Il est né d'une angoisse sénile, pas d'un esprit autocritique, précisément
dicté par un entêtement intellectuel à faire des pierres de l'or pur.
L'article de Ghallab a une signification qui se fonde plus sur le signifiant
que sur le signifié. Du référent, n'en parlons pas. Ce serait absurde de
rechercher le sens des choses que l'auteur entend développer. Ici, Ghallab entend
défendre le mensonge, asseoir le mythique, fixer le volatile; tout un travail
d'alchimie politique très ignoble. Dans son inconscient, l'écrivain
dissimule une présomption de l'intellectuel «intelligent» qui s'adresse à
une foule de faibles d'esprit! Il théorise, dicte, juge, calcule et analyse
sans jamais se remettre en question, ni se dire pourquoi de tels mensonges à
un peuple tant mystifié. Pourtant, monsieur l'écrivain, sache une chose
importante: on ne peut pas «se moquer» de toute une ethnie et durant des décennies!
Y a des limites à tout, de vraies limites. Chose qu'ignorent trop d'«intellocruels»
marocains qui persistent encore à appeler, par mépris, les Imazighen:
barbares, mutabarbares, barbariya, etc… Vous êtes l'un de ces intellocruels,
peut-être même le pionnier! Où est alors la dimension amazighe dans
votre article? Dans votre parti? Cette dimension commence-t-elle par
l'humiliation? Après la lecture
de cet article, maintes questions sont inévitables: Tout d'abord, ne
serait-ce pas logique plutôt d'essayer de rédiger un «mea culpa»
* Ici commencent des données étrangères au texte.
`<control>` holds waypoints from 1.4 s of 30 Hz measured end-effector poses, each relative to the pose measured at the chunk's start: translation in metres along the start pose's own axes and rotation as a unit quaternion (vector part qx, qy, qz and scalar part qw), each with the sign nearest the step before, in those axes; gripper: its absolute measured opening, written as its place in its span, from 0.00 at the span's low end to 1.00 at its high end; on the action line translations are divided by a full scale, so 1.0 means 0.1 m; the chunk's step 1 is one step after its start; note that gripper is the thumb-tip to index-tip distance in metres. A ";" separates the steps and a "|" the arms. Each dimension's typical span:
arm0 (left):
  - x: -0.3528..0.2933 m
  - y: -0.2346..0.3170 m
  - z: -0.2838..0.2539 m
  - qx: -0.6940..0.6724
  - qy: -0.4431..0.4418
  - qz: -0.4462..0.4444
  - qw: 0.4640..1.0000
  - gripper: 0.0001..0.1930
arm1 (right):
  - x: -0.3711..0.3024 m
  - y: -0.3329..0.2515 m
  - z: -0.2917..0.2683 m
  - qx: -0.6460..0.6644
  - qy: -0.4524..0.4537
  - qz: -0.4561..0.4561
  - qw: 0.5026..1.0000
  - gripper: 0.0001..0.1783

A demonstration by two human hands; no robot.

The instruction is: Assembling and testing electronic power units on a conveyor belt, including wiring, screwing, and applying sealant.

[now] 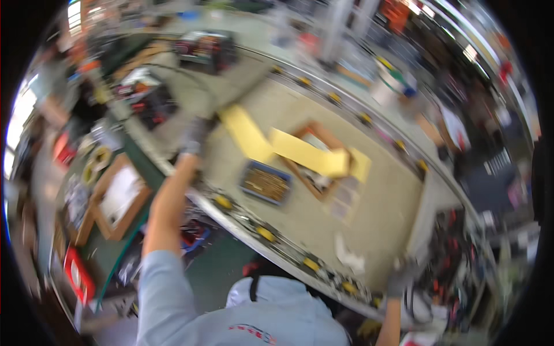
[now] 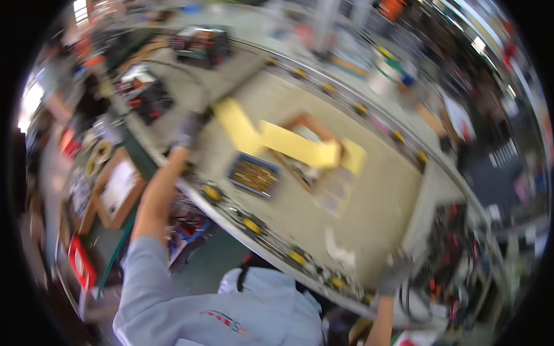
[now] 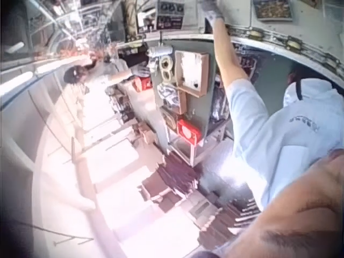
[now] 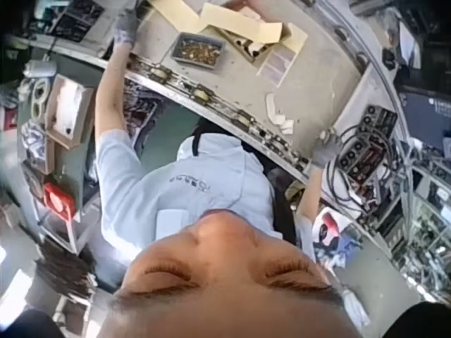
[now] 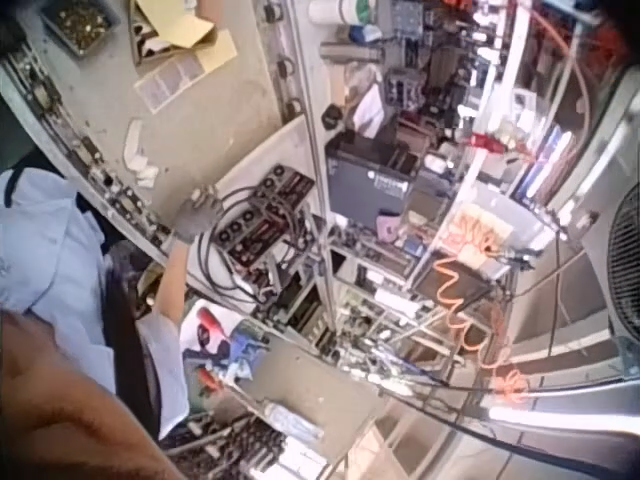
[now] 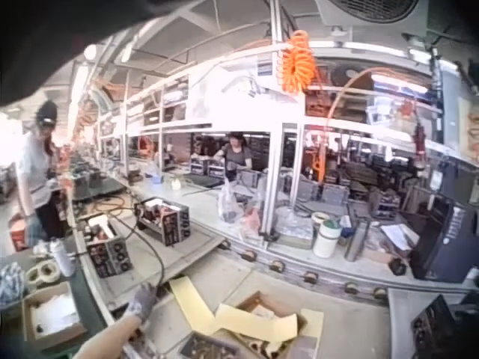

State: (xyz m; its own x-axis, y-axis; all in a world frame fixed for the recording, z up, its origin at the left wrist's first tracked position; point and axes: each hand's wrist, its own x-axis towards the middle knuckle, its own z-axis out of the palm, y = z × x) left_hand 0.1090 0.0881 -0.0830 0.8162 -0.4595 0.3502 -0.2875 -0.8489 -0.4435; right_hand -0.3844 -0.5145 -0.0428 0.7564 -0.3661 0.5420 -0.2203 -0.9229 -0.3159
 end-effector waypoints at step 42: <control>0.21 0.86 -1.17 -0.054 -0.312 -0.269 0.910 0.44 | 1.81 -0.08 1.13 0.196 -0.032 -0.093 0.976 0.21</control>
State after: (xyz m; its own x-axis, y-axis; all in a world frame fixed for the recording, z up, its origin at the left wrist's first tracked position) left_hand 0.0426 -0.0246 -0.0171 0.9692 0.2394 -0.0580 0.2181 -0.9434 -0.2498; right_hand -0.1764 -0.5599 -0.0305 0.8001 -0.1771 0.5731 0.1675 -0.8514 -0.4970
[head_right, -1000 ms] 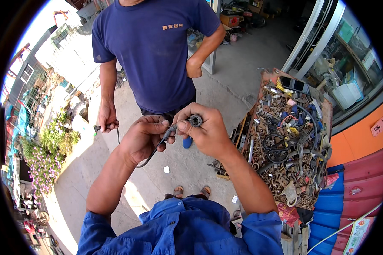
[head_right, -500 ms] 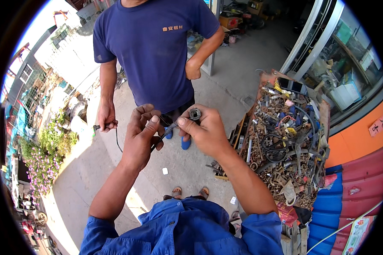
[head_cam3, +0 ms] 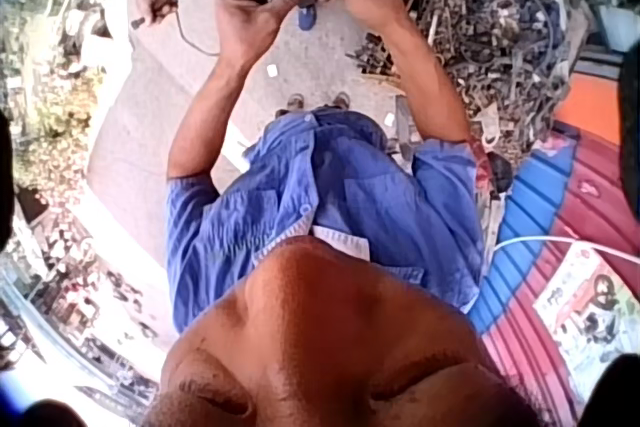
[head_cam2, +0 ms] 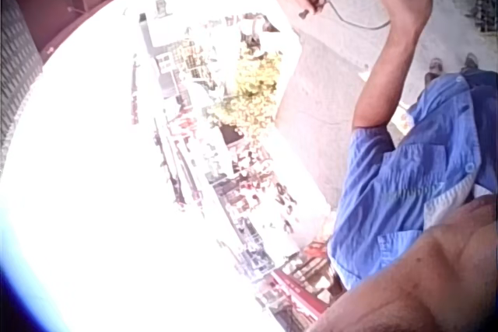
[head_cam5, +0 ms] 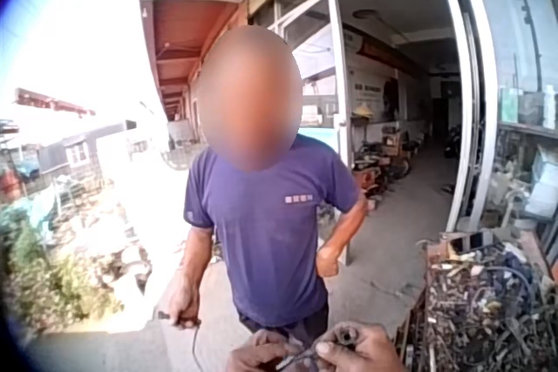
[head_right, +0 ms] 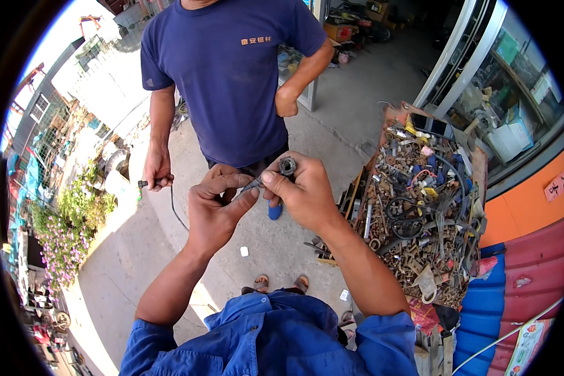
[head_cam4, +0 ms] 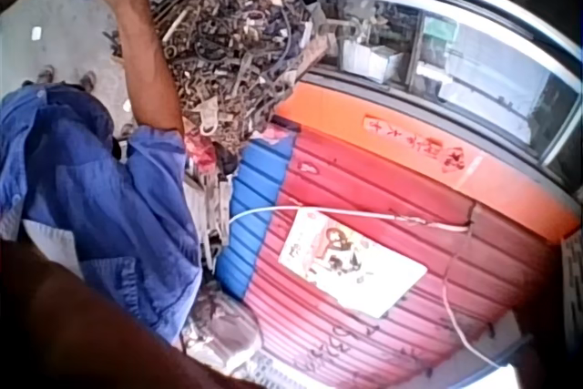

istiqlalien consciencieux envers tamazight par lequel on pourrait assainir
l'histoire de demain du Maroc? Ensuite, qu'ont-ils en commun l'Istiqlal et
tamazight? Enfin, pourquoi tamazight, la dimension effacée et absente du
Maroc, doit-elle figurer en tant que dimension «factice» d'un parti? Par ailleurs, s'il
vous plaît, monsieur Ghallab, posez correctement (objectivement) d'une part
les questions adéquates, et d'autre part le lien historique entre l'Istiqlal
et tamazight. Si vous faites cela, vous n'aurez jamais le courage moral d'en
parler. Vos préjudices envers l'amazighité dépassent de loin toute simple
description. Diverses
annotations, sous forme d'un ensemble de rappels d'erreurs, sont à avancer: 1- Tout au début,
au lieu de dire «L'institut royal de la culture amazighe», vous parlez plutôt
de l' «Institut des études amazighes», institution qui, à mauvais escient,
n'existe pas. Ce lapsus est intéressant à étudier; il émerge directement
de votre inconscient attentif cyniquement au cheminement de l'amazighité.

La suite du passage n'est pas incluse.